Task description. From the first line to the last, print the records exactly, leaving out the pictures.
........
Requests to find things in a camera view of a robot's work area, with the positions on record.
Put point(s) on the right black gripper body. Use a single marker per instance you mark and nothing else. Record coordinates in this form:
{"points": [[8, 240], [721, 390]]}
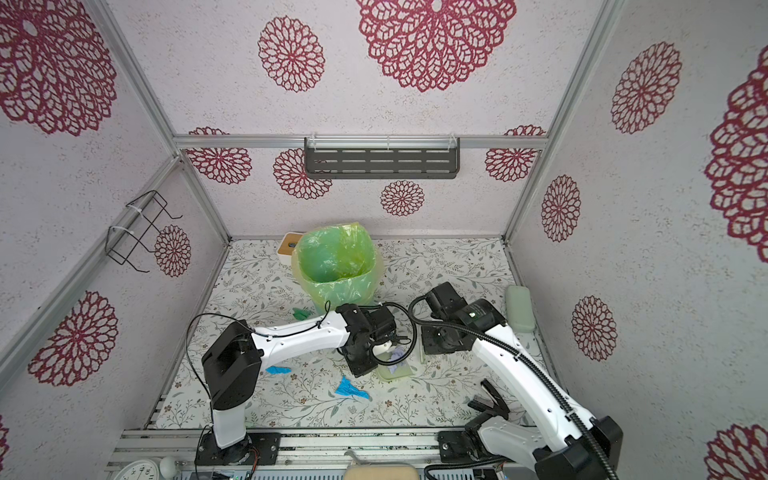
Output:
{"points": [[434, 340]]}

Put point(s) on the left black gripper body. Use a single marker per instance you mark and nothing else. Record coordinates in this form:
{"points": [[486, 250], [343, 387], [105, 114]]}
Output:
{"points": [[361, 362]]}

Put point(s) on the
........
Result of this task.
Requests to find things in a camera view of a robot's work area, with the positions on record.
Put point(s) on the right black gripper body. Use a single marker per instance you mark and nothing else. Record coordinates in this form:
{"points": [[8, 240], [721, 390]]}
Output:
{"points": [[434, 340]]}

Put point(s) on the left black gripper body. Use a single marker per instance you mark and nothing else. Record coordinates in this form:
{"points": [[486, 250], [343, 387], [105, 114]]}
Output:
{"points": [[361, 362]]}

Put point(s) on the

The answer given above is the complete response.